## What is expected
Only the lines from the one holding "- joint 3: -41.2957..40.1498" to the final line of the material below belong in the answer, transcribed exactly.

## Dataset excerpt
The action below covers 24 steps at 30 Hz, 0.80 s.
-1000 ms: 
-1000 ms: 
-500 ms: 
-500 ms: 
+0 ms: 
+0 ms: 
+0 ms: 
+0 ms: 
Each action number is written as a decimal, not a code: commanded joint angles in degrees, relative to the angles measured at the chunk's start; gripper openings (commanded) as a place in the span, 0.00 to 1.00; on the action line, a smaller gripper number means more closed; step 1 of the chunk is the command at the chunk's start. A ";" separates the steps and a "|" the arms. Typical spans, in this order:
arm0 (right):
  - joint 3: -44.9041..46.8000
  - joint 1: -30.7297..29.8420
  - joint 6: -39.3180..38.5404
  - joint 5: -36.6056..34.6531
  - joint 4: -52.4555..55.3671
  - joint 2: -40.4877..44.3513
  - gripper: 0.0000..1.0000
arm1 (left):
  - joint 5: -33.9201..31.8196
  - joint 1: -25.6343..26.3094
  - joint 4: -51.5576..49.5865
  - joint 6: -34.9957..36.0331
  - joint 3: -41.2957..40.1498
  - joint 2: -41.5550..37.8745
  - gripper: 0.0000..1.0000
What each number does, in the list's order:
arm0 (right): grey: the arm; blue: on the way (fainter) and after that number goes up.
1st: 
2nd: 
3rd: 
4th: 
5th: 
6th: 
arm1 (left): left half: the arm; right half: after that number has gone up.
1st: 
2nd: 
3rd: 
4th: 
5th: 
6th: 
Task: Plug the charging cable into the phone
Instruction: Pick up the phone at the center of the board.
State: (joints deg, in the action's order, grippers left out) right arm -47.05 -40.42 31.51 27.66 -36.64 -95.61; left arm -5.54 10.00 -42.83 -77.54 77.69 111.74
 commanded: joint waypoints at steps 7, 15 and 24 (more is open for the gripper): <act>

## Task result
  - joint 3: -41.2957..40.1498
  - joint 2: -41.5550..37.8745
  - gripper: 0.0000..1.0000
What each number does, in the list's order:
arm0 (right): grey: the arm; blue: on the way (fainter) and after that number goes up.
1st: 
2nd: 
3rd: 
4th: 
5th: 
6th: 
arm1 (left): left half: the arm; right half: after that number has gone up.
1st: 
2nd: 
3rd: 
4th: 
5th: 
6th: 
Task: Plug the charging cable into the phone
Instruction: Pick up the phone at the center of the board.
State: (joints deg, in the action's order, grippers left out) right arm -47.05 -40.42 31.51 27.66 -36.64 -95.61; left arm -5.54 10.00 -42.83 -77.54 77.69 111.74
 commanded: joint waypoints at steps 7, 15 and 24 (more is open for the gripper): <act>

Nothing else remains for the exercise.